Jun 27, 2008

Layoffs by the Bay

Citing budget woes, the publisher of the Bay Area News Group-East Bay says 29 people will be axed from the newsroom as of July 11. That's about 15 percent of the staff, I'm told.

This follows nine layoffs at the Mercury News announced yesterday.

The memo from BANG-EB Publisher John Armstrong follows:


As you all know, we are not immune to the financial challenges facing the economy in the East Bay and the newspaper business in general.

We have just completed work on our budget for the fiscal year beginning July 1. We are forecasting a 10% drop in revenue over the next 12 months, which comes on the heels of a 17% revenue decline in this fiscal year. In my nearly five decades in this business, I’ve never experienced a downturn so deep and so broad.

Given this continued erosion of our revenue base – coupled with a more than 20% jump in the price of our most expensive commodity, newsprint – we found we had no choice but to take additional steps to sharply reduce our operating costs.

Consequently, I write to let you know we have started a significant restructuring of our operations, including employee layoffs from the management and staff ranks in all divisions and other changes to bring our overhead in line with lower revenue.

The employees subject to layoffs today were notified individually. Also, we sent a letter to the Media Workers Guild requesting a meeting to discuss our intention to lay off, on July 11, approximately 29 newsroom employees.

You will recall we achieved a reduction in our workforce in March through a buyout program. At the time we hoped that our revenue base would stabilize and additional job cuts could be handled through natural attrition.

Unfortunately, the decline in revenue accelerated in April, May and June, spurred by the prolonged real estate slump, its ripple effects on virtually all segments of the East Bay economy and the continuing migration of ad dollars to the Internet. When it became obvious that another reduction in workforce was unavoidable, we concluded we could not utilize buyouts this time because we needed to move quickly and we could no longer accommodate the randomness of buyouts.
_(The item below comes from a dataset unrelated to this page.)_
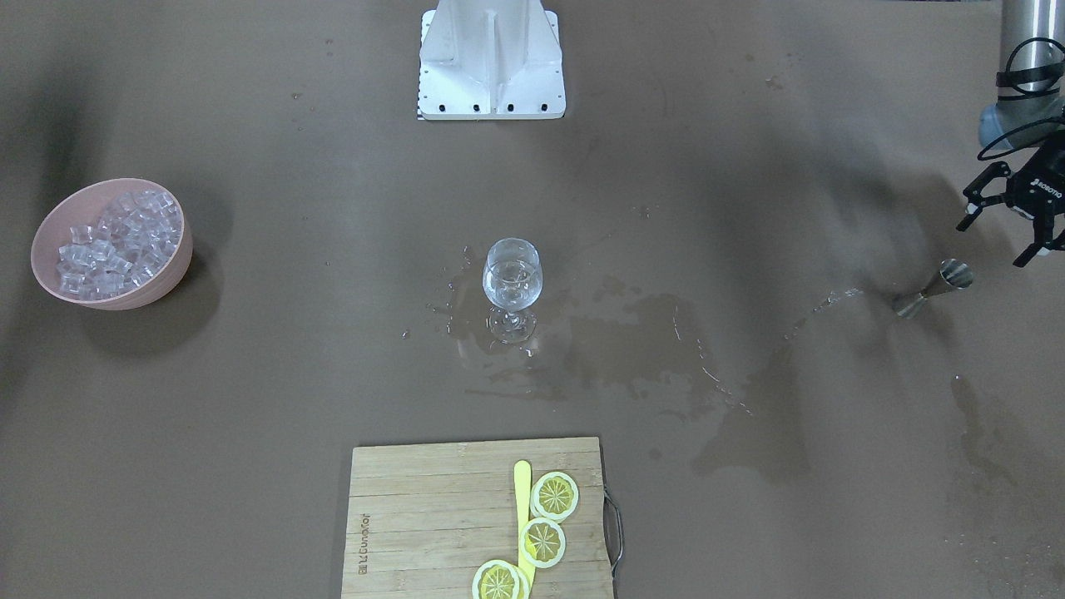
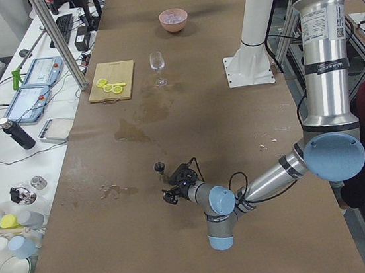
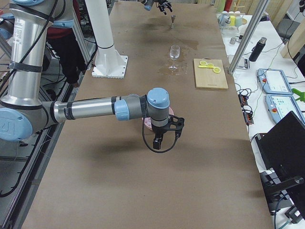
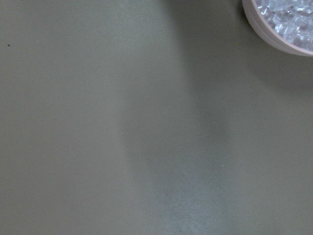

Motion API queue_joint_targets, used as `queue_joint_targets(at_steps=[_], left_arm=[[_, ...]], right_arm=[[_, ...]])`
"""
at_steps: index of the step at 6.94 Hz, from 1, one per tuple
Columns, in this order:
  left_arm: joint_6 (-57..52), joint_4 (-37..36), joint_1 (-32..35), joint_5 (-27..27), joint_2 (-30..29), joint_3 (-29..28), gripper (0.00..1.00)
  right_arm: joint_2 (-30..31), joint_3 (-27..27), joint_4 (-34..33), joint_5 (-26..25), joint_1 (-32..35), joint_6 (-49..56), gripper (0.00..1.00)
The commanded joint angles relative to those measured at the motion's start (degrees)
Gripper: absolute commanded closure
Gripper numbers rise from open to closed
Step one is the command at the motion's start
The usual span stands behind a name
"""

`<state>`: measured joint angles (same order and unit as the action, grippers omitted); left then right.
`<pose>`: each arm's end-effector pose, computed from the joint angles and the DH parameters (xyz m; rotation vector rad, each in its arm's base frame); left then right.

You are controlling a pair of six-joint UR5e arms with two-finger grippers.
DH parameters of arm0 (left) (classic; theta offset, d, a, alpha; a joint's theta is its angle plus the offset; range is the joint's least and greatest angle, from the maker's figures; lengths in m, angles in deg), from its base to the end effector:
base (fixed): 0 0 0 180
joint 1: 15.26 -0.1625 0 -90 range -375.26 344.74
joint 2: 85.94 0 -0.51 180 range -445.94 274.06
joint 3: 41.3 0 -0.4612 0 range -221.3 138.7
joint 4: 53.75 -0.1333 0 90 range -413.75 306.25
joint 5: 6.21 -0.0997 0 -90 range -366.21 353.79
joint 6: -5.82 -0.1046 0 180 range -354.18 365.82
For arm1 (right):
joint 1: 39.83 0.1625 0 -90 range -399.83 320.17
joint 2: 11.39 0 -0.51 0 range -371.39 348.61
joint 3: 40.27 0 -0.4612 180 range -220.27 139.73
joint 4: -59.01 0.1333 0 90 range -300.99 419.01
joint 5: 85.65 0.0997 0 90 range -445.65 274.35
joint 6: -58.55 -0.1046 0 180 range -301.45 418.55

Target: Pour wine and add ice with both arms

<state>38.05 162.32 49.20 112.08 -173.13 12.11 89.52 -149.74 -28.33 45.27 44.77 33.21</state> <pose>0.1095 -0.4233 0.8704 1.1007 1.0570 0.2798 0.0200 -0.4767 0.6528 -0.0080 -0.7382 0.2622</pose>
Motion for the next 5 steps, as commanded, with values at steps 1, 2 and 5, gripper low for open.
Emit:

In making the decisions on which jobs to eliminate, we were guided by three objectives:
  • Protect the core strength of our franchise, which is local news and information.
  • Maintain advertising sales presence in the markets we serve.
  • Minimize the impact on our web sites and other digital services.
These are difficult times to be in the newspaper business. We are building audience and ad sales on the Internet, but our digital growth is far short of the level needed to offset our print losses. We’ll get to that point, but the transition is proving to be challenging and at times painful.

We are losing quality people in our organization, which is sad and unfortunate. We wish them every success in their new endeavors. I ask those of us who remain to roll up our sleeves, renew our commitment to our mutual goals and aspirations and support each other as one team moving forward.

John Armstrong
President and Publisher
BayAreaNewsGroup-EAST BAY


Anonymous said...

What a shock. Continued layoffs at newspapers, especially Singletons. What is next? Maybe his partners will think twice about the agreement and buy him out. I guess it could always be worse but I would take my chances.

No doubt the economic conditions are partly responsible and so is bad decision making and a lack of fundamental business sense from managers that should know better.

My guess is that it only gets worse as the budget revenue expectations will be set to high and the merry go round will only get faster.

Not a fun time.

Anonymous said...

One of the problems with these "entrepreneur" types is that they insist on making money all the time.

A paper like the New York Times, or even smaller family-owned papers, recognizes that there are good times and bad times.

You lose money in the bad times; you don't get rid of your people.